今、日本が直面している問題として少子化と超高齢社会が迫ってきていることだ。その中で一人当たりの生産性を高めることとされているが、女性の平均年齢が2020年50歳となり、65歳以上の人口比率が23%となっている。高齢者にとって生甲斐や健康の為にもやりがいを持って働ける場を作っていく必要があると考えているが、それは必ずしもフルタイム、ハードで知的生産性を要求するものではないと思う。
当社の国内縫製の子会社が福井県大野市にある。そこでは人口が減少し高齢化が著しく、65歳以上の人口比率は全国平均をはるかに上回っている。その様な立地の会社で、10年ほど前は60歳を超えた社員が例外的に雇用を延長していたのが、既に60歳以上が半数近くになり、65歳を超えての雇用も増加しつつある。その様な状況の中で、ここ数年毎年最低賃金の上昇に合わせ賃金を見直してきたが、経営にとっては大変厳しい足かせとなっている。
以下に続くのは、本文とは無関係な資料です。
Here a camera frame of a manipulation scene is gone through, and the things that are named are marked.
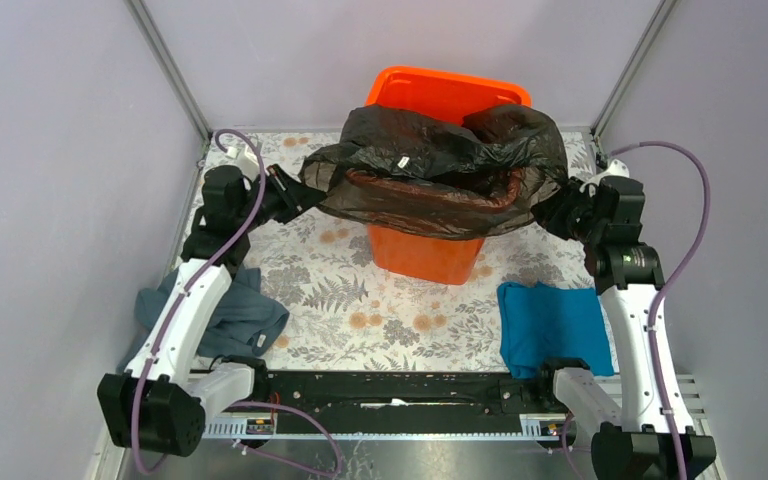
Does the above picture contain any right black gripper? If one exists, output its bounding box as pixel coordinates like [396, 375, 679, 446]
[528, 176, 604, 247]

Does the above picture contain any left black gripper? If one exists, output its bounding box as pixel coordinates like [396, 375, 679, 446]
[235, 162, 327, 232]

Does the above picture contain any black trash bag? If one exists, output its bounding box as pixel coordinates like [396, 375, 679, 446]
[299, 104, 569, 240]

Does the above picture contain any orange plastic trash bin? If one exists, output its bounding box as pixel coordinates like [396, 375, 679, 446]
[366, 66, 532, 285]

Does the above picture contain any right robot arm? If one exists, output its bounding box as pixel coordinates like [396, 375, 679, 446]
[532, 176, 717, 479]

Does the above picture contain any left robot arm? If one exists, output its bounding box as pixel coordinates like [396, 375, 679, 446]
[97, 165, 326, 457]

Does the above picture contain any bright blue cloth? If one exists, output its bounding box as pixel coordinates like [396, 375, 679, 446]
[496, 282, 615, 379]

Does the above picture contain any floral patterned mat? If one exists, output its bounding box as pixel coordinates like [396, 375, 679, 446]
[173, 131, 647, 374]

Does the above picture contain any grey-blue cloth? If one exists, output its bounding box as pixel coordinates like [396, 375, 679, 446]
[116, 268, 290, 373]

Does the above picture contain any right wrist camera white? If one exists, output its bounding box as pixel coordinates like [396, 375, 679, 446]
[579, 158, 630, 196]

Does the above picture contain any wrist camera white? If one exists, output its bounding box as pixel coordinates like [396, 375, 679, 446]
[579, 158, 630, 196]
[225, 144, 260, 182]

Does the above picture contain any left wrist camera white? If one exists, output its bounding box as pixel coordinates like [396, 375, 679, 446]
[225, 144, 260, 182]

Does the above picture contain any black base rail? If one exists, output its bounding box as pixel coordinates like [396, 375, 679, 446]
[250, 370, 568, 424]

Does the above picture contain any slotted metal cable duct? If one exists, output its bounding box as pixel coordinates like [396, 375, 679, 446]
[202, 414, 562, 443]
アトキンソン氏の言う付加価値だが、縫製産業は二次産業の中でも一番低い方だ。しかし、一次産業の付加価値と比較すると、土地面積当たりの収益性等を比較すると生み出す付加価値ははるかに高かった。福井県大野市という立地の中で、収益性の高い高付加価値の事業を生み出せるかというと、私の経営力では難問だと感じている。もちろん、インターネットの販売では海外生産と区別して、日本製を表示して販売するようにしなければならないが、海外製との価格差について、コストの差ほど付けることは出来ていない。
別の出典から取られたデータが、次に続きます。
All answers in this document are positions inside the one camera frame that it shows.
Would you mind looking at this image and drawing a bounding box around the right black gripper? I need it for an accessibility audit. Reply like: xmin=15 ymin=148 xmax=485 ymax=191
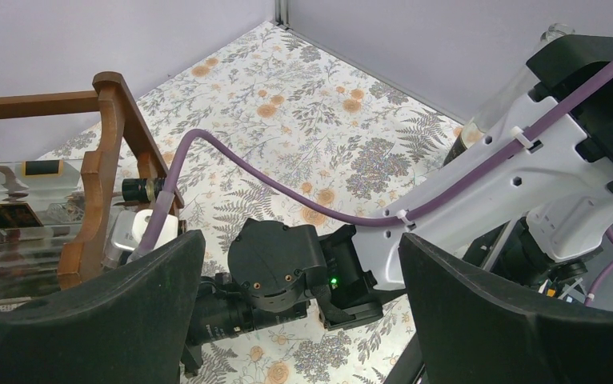
xmin=181 ymin=275 xmax=307 ymax=376

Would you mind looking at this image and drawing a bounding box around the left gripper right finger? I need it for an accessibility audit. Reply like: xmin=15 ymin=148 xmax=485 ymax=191
xmin=399 ymin=233 xmax=613 ymax=383

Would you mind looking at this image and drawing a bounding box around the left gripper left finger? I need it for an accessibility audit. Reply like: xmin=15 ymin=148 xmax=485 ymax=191
xmin=0 ymin=230 xmax=206 ymax=383

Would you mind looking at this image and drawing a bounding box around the clear bottle black cap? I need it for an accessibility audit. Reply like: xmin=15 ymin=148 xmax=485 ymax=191
xmin=0 ymin=158 xmax=167 ymax=234

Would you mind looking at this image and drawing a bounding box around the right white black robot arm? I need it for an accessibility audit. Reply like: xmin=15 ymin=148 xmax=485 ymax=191
xmin=182 ymin=35 xmax=613 ymax=383

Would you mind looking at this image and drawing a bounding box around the brown wooden wine rack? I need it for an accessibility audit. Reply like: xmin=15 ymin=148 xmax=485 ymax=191
xmin=0 ymin=71 xmax=169 ymax=289

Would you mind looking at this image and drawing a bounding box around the clear bottle dark label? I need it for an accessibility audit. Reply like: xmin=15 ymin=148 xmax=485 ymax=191
xmin=443 ymin=23 xmax=575 ymax=166

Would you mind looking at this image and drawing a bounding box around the floral tablecloth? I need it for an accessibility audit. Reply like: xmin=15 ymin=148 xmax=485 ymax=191
xmin=137 ymin=22 xmax=461 ymax=383

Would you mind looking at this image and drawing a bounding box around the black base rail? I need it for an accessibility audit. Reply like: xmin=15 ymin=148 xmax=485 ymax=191
xmin=383 ymin=334 xmax=426 ymax=384

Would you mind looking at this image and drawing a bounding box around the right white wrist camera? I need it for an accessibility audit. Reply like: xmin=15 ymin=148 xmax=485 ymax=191
xmin=102 ymin=209 xmax=187 ymax=270

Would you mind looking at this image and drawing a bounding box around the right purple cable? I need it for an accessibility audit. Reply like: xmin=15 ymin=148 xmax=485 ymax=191
xmin=126 ymin=37 xmax=613 ymax=309
企業として、今日65歳までの雇用継続は社会貢献として必要と思う。また、賃金についても政府の方針に従っていくようにしなければならない。しかし、66歳からの雇用については、最低賃金の枠は取り外し、本人の選択制にして、フルタイムでない場合は、時給、勤務時間等、フレックスに決められるようにしはどうかと思う。コストに見合わないからと言って、働ける場を狭めることは地域経済にとっても良いこととは思えない。